I cannot agree with such arguments because the authors of the EEC Treaty, with the concepts of the ECSC Treaty and of national systems of administrative law in mind, chose a particular and differing concept for the formulation of the conditions for bringing an action in Article 173 and this allows but one conclusion, which is that they sought to limit in a different way the right to bring an action.

Likewise there is nothing convincing in the applicants' reference to the alleged possibilities of bringing an action under Article 175 if the fixing of reference prices for producers of citrus fruit did not take place at all. Even without going so far as to reproach the applicants for begging the question, it can nevertheless be said against them that in Article 175 we are on exceedingly difficult ground, so far without any established principles and notably without any case-law, which makes it appear that all secondary arguments based on it are necessarily not too wellfounded.

Finally the argument of the applicants, according to which the definition considered by the Commission as the correct one, of the right to bring an action under the second paragraph of Article 173, would not give producers of citrus fruit within the Community enough legal protection, be it at national or supra-national level, leads to no different conclusion, quite apart from the possibilities of claiming damages.
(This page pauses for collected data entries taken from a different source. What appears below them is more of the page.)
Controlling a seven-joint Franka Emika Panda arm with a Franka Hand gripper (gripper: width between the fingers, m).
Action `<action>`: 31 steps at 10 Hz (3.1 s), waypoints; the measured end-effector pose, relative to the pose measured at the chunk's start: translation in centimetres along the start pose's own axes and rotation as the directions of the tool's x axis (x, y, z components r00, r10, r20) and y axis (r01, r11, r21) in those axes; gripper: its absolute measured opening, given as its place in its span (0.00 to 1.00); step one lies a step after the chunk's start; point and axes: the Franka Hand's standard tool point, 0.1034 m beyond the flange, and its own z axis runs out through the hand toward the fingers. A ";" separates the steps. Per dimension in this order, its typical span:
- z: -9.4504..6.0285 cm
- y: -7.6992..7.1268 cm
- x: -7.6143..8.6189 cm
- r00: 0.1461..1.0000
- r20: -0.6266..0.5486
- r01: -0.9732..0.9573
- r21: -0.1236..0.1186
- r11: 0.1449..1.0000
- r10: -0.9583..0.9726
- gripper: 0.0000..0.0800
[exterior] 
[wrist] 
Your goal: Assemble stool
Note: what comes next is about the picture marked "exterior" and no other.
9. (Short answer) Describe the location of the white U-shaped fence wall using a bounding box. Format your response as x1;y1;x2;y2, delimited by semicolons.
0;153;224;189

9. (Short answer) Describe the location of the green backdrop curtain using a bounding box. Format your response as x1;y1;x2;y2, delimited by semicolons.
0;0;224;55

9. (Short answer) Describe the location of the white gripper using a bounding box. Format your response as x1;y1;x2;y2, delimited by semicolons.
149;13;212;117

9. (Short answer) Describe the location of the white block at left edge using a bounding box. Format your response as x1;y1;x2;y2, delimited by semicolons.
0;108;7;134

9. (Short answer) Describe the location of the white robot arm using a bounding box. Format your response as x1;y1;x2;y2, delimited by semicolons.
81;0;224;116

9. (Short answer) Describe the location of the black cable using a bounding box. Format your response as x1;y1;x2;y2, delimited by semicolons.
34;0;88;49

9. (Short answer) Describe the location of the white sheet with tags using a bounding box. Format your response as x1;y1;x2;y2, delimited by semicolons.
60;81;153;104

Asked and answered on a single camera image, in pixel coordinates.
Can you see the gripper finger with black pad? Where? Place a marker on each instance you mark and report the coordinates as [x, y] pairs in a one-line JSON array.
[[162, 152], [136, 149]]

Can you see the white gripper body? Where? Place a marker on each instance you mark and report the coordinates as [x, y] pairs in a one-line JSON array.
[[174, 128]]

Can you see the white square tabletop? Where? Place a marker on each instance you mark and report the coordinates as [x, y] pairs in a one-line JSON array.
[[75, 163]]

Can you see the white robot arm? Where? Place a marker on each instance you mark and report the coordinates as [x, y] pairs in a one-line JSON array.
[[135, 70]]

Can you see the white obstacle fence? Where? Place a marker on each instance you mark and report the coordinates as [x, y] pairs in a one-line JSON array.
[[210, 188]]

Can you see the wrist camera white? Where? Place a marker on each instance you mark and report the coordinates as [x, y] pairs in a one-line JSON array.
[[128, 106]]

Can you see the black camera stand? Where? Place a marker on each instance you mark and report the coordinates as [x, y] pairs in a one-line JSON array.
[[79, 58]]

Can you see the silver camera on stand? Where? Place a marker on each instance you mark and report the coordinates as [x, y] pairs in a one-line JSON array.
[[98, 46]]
This argument can only avail if the applicants first prove that the Treaty gives private individuals concerned a guarantee of direct and complete legal protection, for it clearly cannot fall within the powers of the Court of Justice to amend the Treaty on this point. Further this argument raises the question whether comparable economic measures taken under national law could in fact be brought before the courts in the application of private individuals in the sphere mentioned by the applicants.

3. Conclusion

After all I have said I conclude that the evaluation of the facts submitted to us enables me here and now, without going into the whole substance of the issue, to make a definitive pronouncement on the admissibility of the case. Accordingly I would submit the following opinion: the Court must grant the request of the Commission for a preliminary judgment on the admissibility of the application, the application must be dismissed as inadmissible and the costs must be borne by the applicants.

*

(1) Translated from the German.

(2) Cf. Rabe: Das Verordnungsrecht der Europäischen Wirtschaftsgemeinschaft, Hamburg, 1963, pp. 30 et seq.:

‘As a general rule the provisions of a regulation will concern natural and legal persons in the Member States. However this does not exclude the possibility that the contents of a regulation may be addressed to the Member States themselves or to the institutions of the Community. It has indeed been argued that a legal measure can no longer be described as a regulation when it creates rights and obligations solely for Member States and institutions of the Community. To this it must be added that directives and decisions are the means laid down by the Treaty for such cases and they are in general sufficient for enabling the objectives sought by the Community to be attained. However a discussion along over-rigid lines is not called for here. It might often be very difficult to decide when a provision only concerns Member States as such or their subjects; one may start by saying that individuals are also concerned when the direct obligation on Member States towards the Community creates derived rights for them (“Reflexrechte”). It is more important to discover whether a Community rule prescribes obligations erga omnes and whether it is intended for the future to be substituted for the rules or divergent administrative practices of the various Member States. When the creation of a network of obligations between States thus creates objective and general Community law, while not creating obligations only concerning relations between the Member States and the Community, it is certain that such a legal measure must be classed as a regulation.’